----- AVAILABLE DATA -----
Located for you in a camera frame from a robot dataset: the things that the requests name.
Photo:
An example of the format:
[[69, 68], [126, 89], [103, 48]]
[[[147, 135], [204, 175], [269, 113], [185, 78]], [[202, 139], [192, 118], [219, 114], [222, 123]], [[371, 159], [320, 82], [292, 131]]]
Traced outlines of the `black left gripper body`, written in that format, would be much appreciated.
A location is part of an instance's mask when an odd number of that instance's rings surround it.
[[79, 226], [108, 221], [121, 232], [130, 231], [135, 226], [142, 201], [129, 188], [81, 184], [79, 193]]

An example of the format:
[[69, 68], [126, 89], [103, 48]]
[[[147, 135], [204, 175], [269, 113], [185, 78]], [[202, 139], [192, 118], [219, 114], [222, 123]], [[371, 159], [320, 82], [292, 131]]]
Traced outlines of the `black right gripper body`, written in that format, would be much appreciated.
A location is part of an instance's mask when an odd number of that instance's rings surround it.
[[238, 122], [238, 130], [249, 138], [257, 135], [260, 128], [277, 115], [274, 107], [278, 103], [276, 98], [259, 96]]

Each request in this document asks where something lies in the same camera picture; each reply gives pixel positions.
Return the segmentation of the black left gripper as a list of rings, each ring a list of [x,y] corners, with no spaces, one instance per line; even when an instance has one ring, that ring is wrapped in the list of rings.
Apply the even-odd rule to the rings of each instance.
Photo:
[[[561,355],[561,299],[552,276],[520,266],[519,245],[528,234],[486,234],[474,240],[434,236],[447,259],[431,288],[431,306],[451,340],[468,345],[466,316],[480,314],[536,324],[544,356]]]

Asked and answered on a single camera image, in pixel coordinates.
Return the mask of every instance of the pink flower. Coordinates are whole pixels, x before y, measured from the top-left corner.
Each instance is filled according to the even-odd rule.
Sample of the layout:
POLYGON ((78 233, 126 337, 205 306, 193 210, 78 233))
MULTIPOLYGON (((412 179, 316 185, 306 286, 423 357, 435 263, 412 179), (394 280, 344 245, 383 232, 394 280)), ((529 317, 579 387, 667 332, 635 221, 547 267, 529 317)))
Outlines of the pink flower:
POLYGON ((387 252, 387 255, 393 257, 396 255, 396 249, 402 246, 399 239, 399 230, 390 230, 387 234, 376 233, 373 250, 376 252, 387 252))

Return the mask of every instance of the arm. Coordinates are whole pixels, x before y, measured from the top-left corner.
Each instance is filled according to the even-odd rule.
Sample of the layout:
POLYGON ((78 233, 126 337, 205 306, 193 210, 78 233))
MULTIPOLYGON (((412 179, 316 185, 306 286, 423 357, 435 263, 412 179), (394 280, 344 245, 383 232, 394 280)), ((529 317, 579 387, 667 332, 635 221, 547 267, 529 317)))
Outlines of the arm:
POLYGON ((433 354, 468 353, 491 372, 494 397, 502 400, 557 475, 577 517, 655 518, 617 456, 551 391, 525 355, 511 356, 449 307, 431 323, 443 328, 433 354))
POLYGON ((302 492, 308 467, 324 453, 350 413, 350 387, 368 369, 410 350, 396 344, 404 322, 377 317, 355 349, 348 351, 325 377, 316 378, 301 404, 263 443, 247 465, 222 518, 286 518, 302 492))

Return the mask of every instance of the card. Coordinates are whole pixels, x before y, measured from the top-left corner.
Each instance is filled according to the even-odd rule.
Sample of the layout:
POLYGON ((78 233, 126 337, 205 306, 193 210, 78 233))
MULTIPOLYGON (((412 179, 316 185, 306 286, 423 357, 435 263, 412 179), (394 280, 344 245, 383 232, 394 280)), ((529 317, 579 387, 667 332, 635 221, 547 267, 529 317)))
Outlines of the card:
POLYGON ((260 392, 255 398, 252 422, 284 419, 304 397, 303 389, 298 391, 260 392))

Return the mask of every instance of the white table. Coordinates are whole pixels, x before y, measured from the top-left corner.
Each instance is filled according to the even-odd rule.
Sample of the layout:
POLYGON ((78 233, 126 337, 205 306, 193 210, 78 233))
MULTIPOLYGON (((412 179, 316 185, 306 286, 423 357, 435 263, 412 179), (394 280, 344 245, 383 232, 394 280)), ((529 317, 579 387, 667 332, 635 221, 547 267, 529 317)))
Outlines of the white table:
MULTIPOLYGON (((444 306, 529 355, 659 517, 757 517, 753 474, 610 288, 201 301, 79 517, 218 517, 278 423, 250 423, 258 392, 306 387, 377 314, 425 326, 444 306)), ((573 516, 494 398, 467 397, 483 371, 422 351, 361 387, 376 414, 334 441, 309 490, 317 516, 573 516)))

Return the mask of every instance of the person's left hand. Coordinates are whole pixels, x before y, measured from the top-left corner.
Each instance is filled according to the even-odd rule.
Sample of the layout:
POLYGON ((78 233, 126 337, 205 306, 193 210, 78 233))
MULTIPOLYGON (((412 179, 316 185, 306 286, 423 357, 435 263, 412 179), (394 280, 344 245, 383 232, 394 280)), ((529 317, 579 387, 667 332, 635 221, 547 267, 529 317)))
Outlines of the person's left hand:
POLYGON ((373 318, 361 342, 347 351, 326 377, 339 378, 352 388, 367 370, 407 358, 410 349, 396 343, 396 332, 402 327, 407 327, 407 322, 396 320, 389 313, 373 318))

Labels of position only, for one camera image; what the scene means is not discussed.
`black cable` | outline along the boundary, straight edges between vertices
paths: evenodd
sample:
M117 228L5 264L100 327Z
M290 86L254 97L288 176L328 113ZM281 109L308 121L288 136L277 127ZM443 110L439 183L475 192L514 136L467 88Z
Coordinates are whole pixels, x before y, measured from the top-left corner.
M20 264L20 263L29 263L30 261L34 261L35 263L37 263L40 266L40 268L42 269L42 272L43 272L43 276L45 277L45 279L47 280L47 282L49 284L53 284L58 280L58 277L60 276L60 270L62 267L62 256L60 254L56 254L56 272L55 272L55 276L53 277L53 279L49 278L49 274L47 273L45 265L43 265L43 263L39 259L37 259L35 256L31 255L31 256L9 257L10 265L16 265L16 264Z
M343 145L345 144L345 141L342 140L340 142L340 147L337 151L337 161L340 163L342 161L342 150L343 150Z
-----
----- AVAILABLE DATA -----
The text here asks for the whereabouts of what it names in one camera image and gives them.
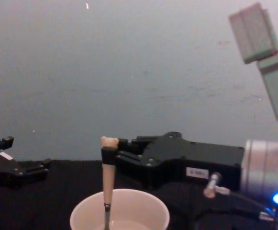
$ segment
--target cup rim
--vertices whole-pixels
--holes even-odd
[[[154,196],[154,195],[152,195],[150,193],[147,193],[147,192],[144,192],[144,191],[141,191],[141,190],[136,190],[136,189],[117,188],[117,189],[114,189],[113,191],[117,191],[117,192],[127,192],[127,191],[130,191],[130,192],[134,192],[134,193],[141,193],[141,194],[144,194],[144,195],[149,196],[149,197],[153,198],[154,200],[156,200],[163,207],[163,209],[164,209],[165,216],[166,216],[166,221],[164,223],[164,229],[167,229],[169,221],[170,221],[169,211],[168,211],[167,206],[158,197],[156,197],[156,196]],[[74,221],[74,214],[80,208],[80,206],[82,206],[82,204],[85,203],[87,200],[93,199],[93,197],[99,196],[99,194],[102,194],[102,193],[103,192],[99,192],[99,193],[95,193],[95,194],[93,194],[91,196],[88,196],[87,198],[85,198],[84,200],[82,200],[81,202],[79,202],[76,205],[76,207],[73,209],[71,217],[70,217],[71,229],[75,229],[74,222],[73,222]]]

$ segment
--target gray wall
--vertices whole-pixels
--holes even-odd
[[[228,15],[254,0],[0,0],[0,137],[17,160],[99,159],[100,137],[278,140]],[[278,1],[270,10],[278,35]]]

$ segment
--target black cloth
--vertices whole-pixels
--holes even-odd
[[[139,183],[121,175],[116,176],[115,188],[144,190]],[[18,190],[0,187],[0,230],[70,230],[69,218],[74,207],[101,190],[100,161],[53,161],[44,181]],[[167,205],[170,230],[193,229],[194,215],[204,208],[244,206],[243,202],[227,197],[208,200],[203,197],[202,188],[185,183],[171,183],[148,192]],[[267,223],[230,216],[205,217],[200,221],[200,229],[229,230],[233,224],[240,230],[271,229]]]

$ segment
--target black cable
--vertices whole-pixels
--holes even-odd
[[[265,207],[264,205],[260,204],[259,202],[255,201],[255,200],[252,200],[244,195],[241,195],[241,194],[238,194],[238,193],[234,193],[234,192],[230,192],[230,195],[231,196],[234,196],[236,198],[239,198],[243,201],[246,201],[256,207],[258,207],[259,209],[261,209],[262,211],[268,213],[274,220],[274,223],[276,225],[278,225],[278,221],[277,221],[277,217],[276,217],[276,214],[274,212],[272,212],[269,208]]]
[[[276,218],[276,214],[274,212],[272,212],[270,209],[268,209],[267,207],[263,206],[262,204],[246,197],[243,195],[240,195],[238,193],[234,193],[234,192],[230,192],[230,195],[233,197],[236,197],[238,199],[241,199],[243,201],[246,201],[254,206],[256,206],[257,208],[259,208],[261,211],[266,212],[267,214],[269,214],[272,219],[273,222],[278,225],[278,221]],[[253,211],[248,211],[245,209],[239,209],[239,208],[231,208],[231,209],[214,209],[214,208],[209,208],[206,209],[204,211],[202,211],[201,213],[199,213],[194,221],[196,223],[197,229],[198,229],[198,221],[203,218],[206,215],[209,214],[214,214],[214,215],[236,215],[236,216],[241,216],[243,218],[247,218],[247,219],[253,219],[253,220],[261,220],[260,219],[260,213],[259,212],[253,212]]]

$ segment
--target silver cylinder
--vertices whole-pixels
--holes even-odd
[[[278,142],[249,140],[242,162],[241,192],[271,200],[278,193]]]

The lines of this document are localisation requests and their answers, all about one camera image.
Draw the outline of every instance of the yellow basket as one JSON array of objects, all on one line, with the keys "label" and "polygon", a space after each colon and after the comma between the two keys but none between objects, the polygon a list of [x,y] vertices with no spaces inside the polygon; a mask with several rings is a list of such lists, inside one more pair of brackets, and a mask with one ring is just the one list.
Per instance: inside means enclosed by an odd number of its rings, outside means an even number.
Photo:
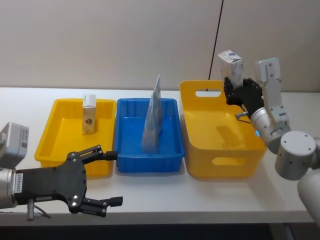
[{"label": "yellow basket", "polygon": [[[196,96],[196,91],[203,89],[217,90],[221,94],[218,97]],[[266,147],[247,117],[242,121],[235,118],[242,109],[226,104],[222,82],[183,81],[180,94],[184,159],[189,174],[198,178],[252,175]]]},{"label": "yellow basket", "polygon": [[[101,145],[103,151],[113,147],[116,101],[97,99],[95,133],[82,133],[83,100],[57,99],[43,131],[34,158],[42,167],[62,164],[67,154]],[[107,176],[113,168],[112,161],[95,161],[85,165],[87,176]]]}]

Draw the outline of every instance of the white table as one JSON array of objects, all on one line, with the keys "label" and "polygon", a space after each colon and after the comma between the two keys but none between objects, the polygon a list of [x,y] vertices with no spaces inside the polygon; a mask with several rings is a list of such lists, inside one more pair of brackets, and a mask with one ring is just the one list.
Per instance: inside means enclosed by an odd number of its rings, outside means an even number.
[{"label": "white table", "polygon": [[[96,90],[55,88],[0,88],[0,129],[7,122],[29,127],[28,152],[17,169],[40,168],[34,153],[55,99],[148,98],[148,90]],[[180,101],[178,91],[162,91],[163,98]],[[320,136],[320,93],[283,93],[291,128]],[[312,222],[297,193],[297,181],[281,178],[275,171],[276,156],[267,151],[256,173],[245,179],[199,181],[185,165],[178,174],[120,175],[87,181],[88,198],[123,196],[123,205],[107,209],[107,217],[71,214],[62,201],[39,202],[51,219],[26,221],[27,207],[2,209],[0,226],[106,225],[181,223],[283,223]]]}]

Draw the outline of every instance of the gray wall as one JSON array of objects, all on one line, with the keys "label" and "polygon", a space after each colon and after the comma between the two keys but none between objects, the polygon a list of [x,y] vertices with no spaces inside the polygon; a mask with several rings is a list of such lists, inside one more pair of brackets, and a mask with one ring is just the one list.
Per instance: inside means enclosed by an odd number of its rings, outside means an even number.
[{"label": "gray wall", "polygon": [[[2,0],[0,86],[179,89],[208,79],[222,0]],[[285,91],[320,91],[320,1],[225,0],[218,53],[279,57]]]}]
-----
----- AVAILABLE DATA -----
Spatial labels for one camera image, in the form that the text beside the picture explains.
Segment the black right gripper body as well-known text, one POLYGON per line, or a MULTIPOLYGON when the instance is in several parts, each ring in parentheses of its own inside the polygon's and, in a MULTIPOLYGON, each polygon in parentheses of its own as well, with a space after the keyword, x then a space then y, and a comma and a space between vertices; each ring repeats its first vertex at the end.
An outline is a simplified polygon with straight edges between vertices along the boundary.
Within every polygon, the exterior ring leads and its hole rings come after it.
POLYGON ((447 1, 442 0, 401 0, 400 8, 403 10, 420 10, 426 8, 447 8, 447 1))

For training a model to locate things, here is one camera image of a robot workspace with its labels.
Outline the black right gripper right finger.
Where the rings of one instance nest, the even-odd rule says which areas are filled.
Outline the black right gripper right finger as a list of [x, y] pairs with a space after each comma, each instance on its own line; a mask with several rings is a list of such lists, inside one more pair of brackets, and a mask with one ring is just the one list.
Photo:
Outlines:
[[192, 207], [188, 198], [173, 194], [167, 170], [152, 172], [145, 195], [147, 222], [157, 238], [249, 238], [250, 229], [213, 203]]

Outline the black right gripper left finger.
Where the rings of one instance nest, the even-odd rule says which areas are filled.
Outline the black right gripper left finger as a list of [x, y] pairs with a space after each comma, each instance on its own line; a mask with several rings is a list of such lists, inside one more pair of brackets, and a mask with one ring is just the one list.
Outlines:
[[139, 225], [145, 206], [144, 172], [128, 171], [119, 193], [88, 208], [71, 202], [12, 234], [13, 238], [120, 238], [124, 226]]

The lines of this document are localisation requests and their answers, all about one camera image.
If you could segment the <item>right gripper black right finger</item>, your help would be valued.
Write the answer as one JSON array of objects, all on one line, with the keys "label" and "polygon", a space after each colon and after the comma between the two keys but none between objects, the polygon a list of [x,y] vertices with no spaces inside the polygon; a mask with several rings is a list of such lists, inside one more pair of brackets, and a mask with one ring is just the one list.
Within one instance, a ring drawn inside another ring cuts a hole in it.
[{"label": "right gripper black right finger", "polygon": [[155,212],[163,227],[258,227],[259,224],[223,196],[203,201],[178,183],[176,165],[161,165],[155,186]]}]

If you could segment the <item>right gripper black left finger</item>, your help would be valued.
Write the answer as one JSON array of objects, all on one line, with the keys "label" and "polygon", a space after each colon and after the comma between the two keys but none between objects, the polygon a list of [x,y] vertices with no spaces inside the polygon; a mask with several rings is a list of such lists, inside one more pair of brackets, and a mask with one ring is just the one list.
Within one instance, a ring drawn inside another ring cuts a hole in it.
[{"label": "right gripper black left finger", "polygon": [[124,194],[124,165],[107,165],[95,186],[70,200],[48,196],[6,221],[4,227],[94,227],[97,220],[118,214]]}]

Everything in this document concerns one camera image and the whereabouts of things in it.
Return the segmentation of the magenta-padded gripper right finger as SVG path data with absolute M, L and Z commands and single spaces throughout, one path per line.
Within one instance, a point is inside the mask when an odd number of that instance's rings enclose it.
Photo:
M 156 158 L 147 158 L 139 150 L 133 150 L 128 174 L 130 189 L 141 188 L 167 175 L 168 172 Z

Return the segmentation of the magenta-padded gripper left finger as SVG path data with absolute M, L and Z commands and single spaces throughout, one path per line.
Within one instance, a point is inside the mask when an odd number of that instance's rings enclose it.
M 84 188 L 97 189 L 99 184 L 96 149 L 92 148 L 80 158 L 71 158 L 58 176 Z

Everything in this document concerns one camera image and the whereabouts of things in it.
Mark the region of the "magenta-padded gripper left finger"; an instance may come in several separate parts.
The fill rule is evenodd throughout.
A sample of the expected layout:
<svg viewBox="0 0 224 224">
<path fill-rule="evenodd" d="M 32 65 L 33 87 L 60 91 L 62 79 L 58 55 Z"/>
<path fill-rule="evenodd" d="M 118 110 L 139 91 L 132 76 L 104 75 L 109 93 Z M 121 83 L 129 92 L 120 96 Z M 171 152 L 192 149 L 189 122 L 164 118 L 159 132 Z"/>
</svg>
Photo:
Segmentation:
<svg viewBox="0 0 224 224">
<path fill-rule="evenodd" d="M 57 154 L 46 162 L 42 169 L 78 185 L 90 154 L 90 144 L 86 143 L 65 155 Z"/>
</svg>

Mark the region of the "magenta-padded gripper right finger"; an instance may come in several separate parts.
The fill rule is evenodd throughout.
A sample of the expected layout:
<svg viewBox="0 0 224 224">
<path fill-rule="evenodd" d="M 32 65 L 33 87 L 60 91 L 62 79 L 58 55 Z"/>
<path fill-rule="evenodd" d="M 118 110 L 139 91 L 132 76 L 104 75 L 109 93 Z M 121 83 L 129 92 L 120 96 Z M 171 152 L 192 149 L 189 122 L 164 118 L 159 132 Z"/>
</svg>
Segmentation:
-----
WORK ITEM ▸
Using the material above, transcribe exactly the lines from the line with "Located for you" to the line with "Each request in"; both count, and nothing else goes in.

ANSWER TO THE PROBLEM ▸
Located for you in a camera frame from a robot dataset: the things that the requests name.
Photo:
An example of the format:
[[69, 68], [126, 89], [103, 48]]
[[[147, 135], [204, 175], [269, 113], [185, 78]], [[202, 139], [192, 118], [219, 114], [222, 123]], [[371, 159], [320, 82], [292, 131]]]
Traced outlines of the `black left gripper body`, written in that format, would be much appreciated.
A location is part of an instance's mask when an odd number of that instance's rings surround it.
[[79, 226], [108, 221], [121, 232], [130, 231], [135, 226], [142, 201], [129, 188], [81, 184], [79, 193]]

An example of the format:
[[69, 68], [126, 89], [103, 48]]
[[[147, 135], [204, 175], [269, 113], [185, 78]], [[202, 139], [192, 118], [219, 114], [222, 123]], [[371, 159], [320, 82], [292, 131]]]
Traced outlines of the `black right gripper body`, written in that format, would be much appreciated.
A location is part of an instance's mask when an odd number of that instance's rings surround it.
[[238, 122], [238, 130], [249, 138], [257, 135], [260, 128], [277, 115], [274, 107], [278, 103], [276, 98], [259, 96]]

Each request in this document asks where something lies in the same camera picture; each reply gives pixel positions.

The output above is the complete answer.